**Problem statement**
Your answer must be an exact copy of the lines below, from the first through the one with "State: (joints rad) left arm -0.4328", with no pictures.

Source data
--*--

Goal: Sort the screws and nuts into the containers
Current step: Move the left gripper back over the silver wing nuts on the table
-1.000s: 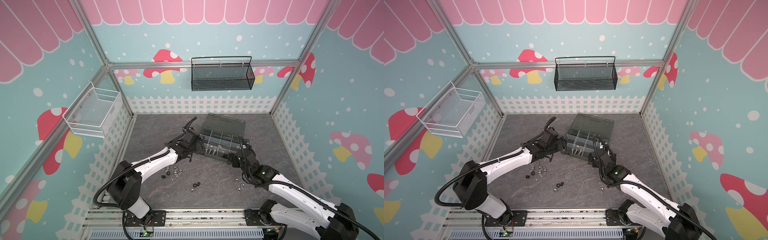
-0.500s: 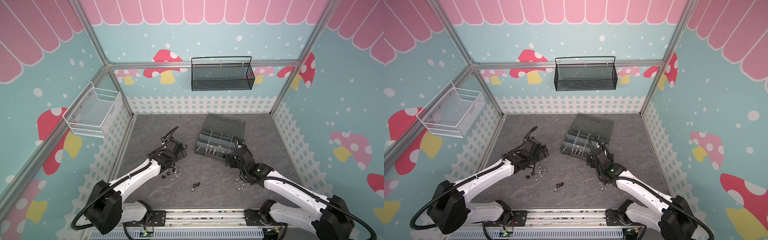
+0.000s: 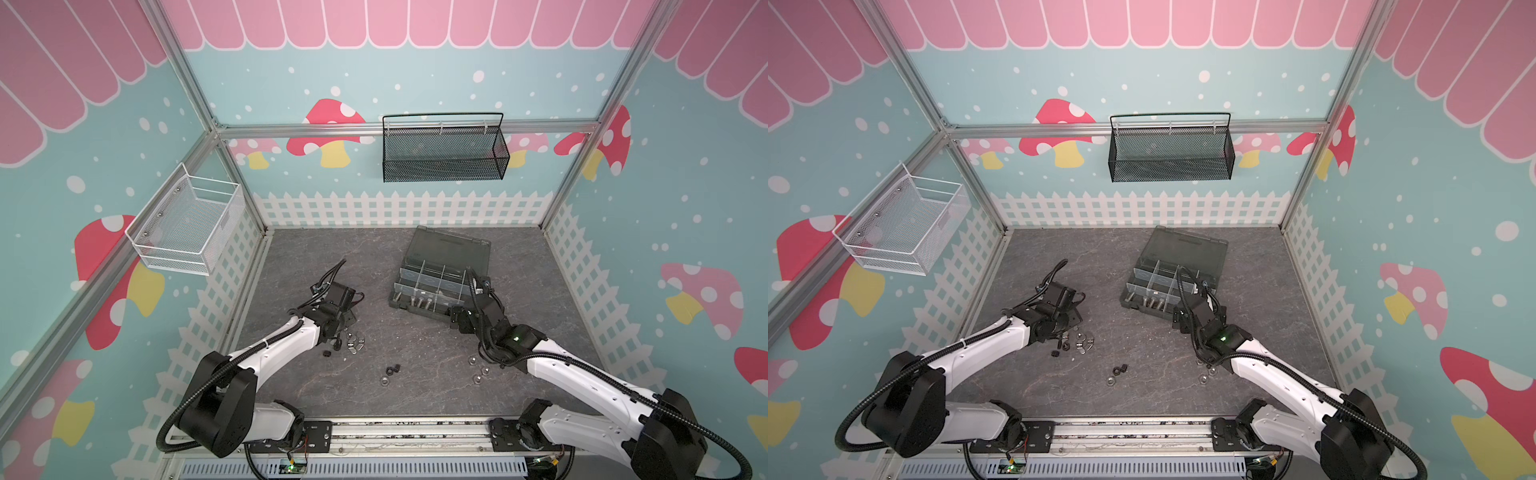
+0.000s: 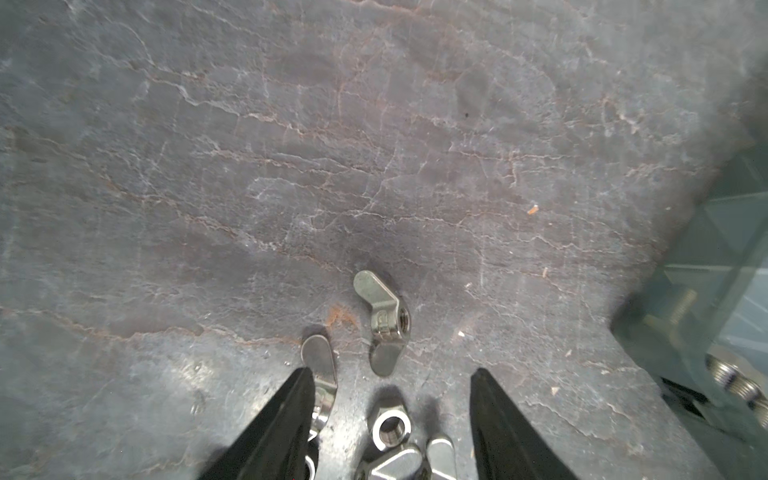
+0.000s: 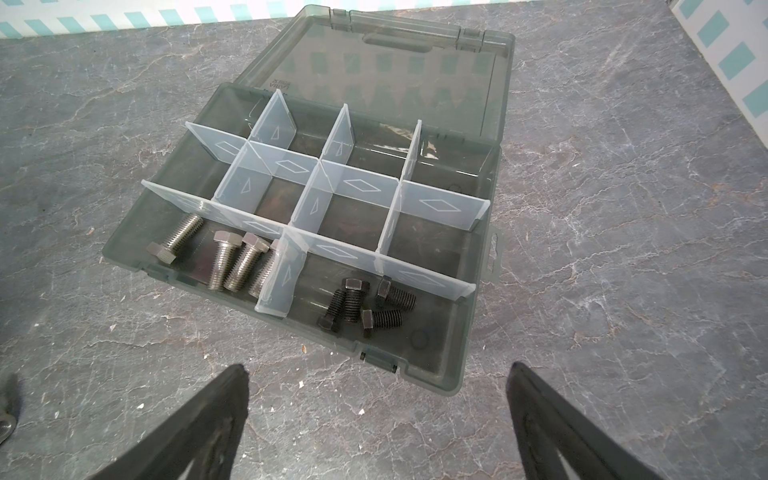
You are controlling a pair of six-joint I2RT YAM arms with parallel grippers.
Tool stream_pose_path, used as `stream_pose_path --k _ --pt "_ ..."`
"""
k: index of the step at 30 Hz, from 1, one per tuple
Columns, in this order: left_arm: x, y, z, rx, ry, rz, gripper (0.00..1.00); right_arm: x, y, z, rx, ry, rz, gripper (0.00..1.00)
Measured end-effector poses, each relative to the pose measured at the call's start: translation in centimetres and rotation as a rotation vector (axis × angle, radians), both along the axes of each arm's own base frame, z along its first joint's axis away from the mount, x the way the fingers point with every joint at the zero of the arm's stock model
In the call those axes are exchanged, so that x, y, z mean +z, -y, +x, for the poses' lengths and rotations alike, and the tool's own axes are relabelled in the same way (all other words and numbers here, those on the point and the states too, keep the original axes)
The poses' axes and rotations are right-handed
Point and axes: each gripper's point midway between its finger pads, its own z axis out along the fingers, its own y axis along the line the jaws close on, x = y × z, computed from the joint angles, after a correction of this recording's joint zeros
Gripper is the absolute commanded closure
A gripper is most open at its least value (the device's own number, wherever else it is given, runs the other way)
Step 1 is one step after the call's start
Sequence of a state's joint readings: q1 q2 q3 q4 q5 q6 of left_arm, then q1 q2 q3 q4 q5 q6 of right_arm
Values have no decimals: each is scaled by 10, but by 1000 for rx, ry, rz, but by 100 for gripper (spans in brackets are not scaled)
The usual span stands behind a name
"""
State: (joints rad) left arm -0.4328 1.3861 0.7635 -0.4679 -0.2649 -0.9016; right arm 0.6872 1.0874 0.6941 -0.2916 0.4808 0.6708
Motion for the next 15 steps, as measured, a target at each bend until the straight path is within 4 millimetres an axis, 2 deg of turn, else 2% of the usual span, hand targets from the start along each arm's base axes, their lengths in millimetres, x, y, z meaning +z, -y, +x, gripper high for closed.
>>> stream_pose_path --k 6,15 --pt "-21 3 2 -3 -53 3 50 0 0 0 -2 0 -2 2" --pt "-36 7 10 -7 -79 -5 54 0 4 0 -16 3 -17 2"
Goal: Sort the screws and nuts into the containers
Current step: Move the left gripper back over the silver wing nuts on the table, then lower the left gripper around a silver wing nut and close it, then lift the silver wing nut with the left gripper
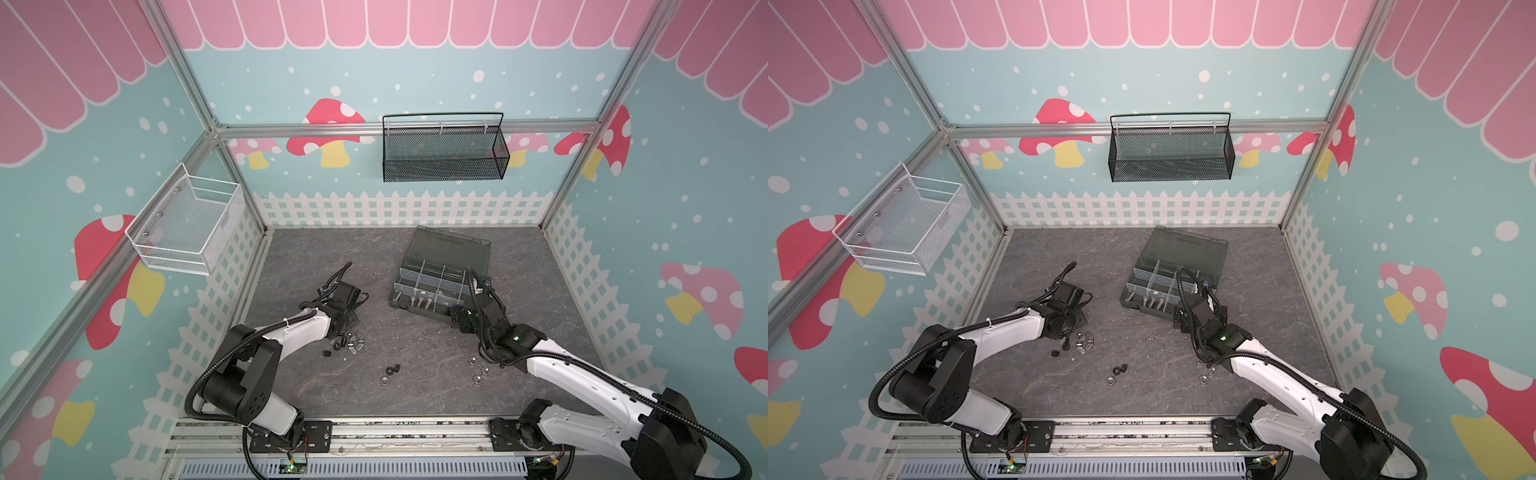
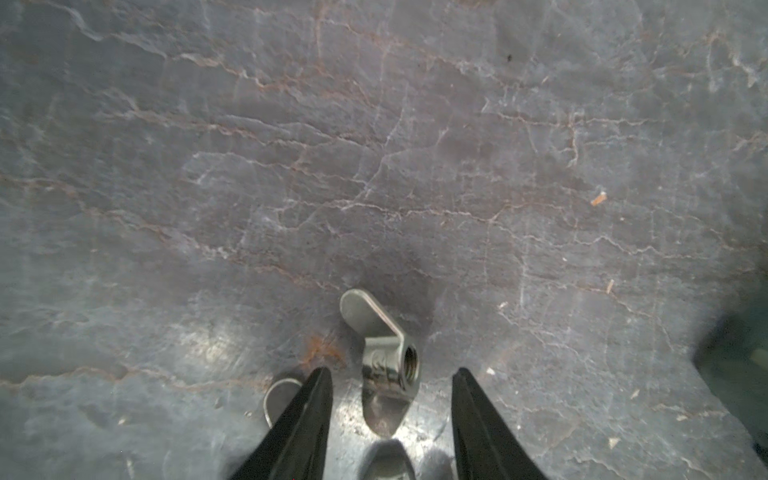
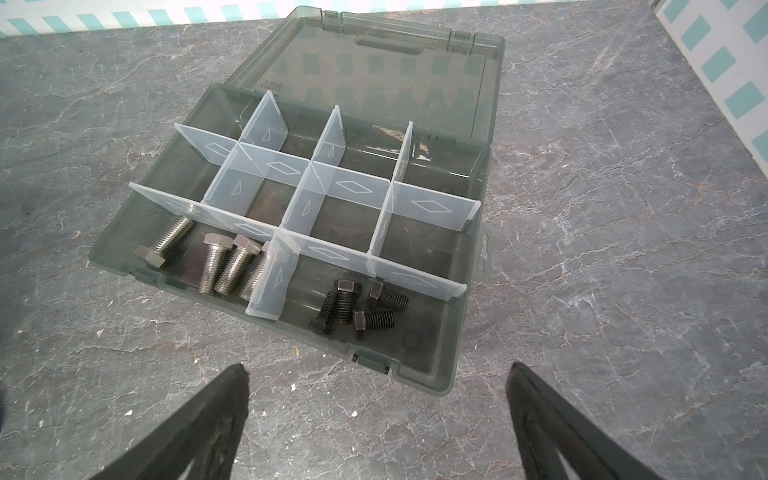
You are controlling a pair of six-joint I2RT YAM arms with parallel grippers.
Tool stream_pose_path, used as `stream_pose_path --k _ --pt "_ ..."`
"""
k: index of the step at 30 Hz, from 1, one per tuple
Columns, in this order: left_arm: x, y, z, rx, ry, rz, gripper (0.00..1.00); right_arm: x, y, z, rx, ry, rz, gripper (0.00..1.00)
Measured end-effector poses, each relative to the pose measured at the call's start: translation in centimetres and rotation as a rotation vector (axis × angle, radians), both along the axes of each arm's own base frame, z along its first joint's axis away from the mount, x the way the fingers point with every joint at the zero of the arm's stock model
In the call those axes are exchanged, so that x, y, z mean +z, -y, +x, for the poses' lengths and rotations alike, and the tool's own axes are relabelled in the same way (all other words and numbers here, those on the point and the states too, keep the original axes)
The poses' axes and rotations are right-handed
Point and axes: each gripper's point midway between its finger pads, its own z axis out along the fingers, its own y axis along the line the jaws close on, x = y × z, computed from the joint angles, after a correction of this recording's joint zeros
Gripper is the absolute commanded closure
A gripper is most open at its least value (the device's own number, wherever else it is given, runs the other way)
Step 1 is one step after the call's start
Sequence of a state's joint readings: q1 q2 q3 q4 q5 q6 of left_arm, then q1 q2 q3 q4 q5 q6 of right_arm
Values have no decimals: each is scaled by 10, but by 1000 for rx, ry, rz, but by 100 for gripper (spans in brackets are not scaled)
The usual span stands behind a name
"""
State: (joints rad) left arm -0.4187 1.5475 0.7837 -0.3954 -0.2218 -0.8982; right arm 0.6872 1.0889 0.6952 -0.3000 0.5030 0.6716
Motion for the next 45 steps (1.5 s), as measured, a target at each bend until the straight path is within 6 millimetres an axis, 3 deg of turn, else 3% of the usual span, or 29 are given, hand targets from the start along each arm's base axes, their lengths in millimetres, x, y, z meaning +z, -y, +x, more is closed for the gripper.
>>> stream_pose_path --k 8,22,36,45 --pt "-8 -7 9 25 -5 -17 59 -2 0 1 -1 -10 -10 2" --pt "-8 1 17 23 21 -64 70 -1 -3 4 -3 -14 -16 2" --pt "-9 9 14 14 20 -73 70 -1 -1 4 -10 -12 -24 2" --pt "-9 9 14 14 18 -69 85 0 0 5 -14 -9 -26 2"
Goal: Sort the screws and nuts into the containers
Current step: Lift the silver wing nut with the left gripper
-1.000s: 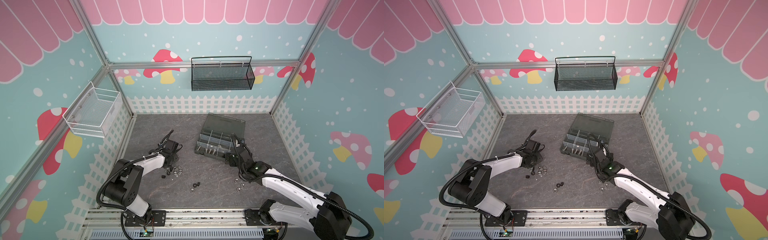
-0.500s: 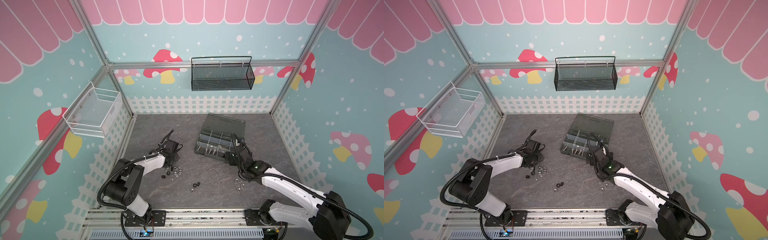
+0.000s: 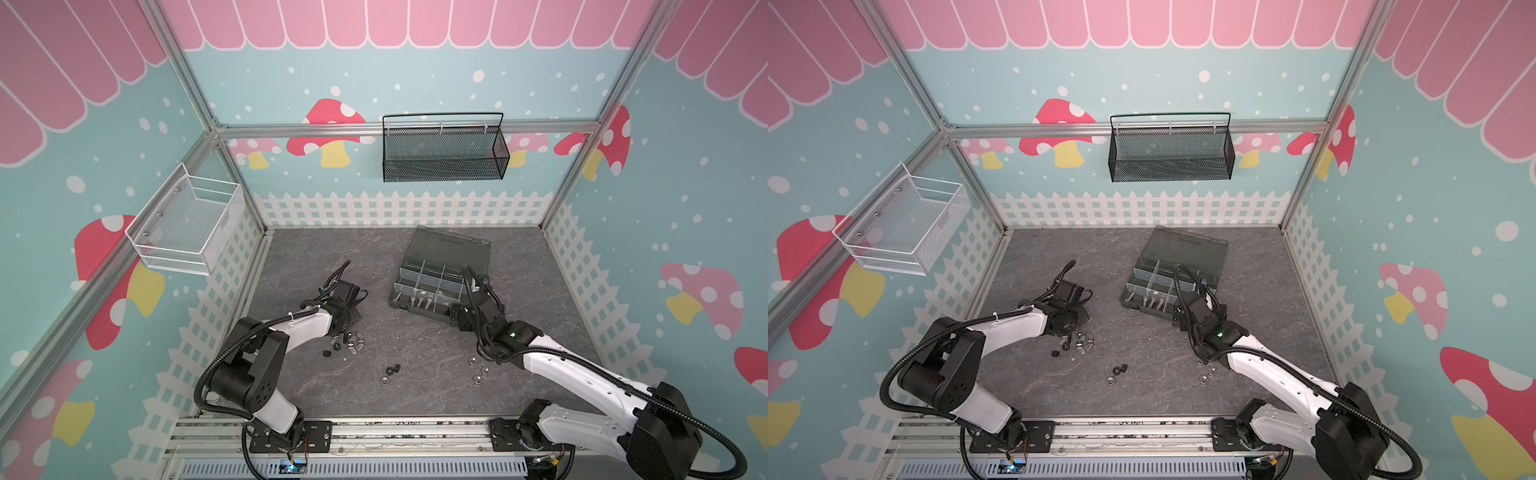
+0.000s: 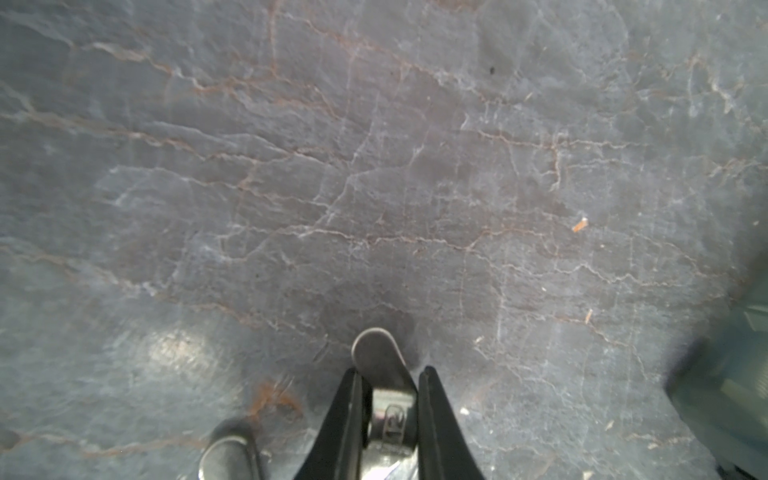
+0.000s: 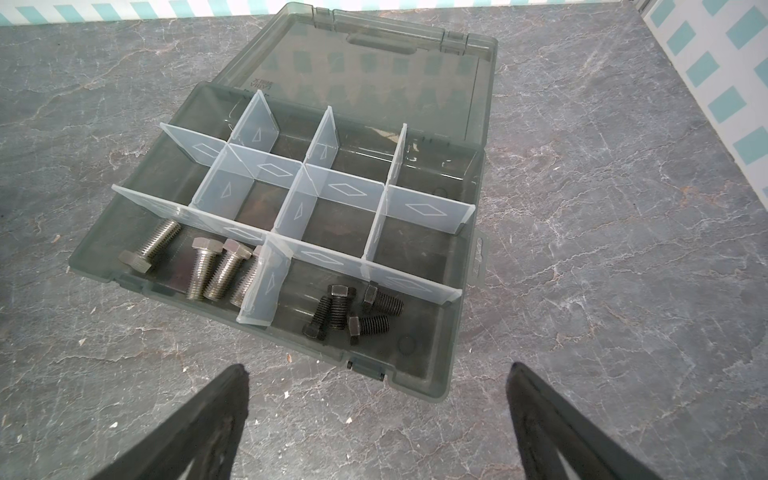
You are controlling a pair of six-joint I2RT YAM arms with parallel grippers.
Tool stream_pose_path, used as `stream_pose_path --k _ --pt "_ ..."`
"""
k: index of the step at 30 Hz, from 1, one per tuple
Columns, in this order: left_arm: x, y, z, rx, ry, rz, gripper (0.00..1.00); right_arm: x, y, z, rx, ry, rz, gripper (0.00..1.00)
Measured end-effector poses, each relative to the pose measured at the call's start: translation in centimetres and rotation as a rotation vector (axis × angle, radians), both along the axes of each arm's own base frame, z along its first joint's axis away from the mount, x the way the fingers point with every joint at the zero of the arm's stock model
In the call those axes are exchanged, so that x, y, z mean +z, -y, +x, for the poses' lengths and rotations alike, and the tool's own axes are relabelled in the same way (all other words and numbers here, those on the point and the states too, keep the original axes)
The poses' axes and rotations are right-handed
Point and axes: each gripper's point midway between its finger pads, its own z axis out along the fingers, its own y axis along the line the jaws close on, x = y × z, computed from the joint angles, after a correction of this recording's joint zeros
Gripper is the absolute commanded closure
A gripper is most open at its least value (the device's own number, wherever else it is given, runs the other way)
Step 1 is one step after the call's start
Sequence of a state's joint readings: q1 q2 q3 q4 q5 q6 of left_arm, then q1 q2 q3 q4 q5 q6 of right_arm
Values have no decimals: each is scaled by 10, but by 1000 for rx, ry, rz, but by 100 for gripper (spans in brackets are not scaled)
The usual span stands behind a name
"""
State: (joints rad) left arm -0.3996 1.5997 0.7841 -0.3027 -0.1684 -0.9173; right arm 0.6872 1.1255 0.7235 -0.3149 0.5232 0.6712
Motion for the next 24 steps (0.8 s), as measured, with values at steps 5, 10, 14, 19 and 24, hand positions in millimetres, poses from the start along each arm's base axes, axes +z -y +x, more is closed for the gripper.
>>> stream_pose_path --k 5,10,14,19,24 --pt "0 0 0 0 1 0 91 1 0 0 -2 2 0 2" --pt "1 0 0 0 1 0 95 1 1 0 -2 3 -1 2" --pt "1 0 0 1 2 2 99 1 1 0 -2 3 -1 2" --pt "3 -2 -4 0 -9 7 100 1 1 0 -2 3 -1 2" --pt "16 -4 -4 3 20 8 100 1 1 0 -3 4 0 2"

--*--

**Response area**
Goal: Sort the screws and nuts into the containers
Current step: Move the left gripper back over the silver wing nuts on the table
-1.000s: 
-0.500s: 
+0.000s: 
+0.000s: 
+0.000s: 
You are controlling a pair of six-joint I2RT YAM arms with parallel grippers.
Tool stream_pose_path, used as `stream_pose_path --k _ --pt "_ ..."`
"""
k: index of the step at 30 Hz, from 1, one per tuple
Columns, in this order: left_arm: x, y, z, rx, ry, rz, gripper (0.00..1.00); right_arm: x, y, z, rx, ry, rz, gripper (0.00..1.00)
Measured end-effector poses, each relative to the pose measured at the call's start: translation in centimetres and rotation as a rotation vector (axis × angle, radians), both along the axes of each arm's own base frame, z along its first joint's axis away from the mount, x the way the fingers point with every joint at the zero of the arm's stock model
In the call those axes are exchanged, so that x, y, z mean +z, -y, +x, for the poses' lengths and rotations alike, and the tool's own axes are relabelled in the same way (all other words and numbers here, those on the point and the states too, keep the original axes)
The poses' axes and rotations are right-handed
Point and axes: each gripper's point midway between its finger pads, its own z axis out along the fingers, its own y axis along the line the jaws close on, x = y × z, computed from the joint angles, after a correction of this recording's joint zeros
Gripper is the absolute commanded closure
A gripper is most open at its least value (the device's own number, wherever else it is given, runs the other way)
Step 1 is one step after the call's start
Sequence of a state's joint readings: q1 q2 q3 q4 q5 q6 of left_arm, then q1 q2 q3 q4 q5 q6 of right_arm
Values have no decimals: each is scaled by 10, but by 1000 for rx, ry, rz, but by 100 for gripper (spans in brackets are not scaled)
The usual span stands behind a name
"""
State: (joints rad) left arm -0.4328 1.3861 0.7635 -0.4679 -0.2649 -0.9016; right arm 0.6872 1.0874 0.6941 -0.2916 0.4808 0.6708

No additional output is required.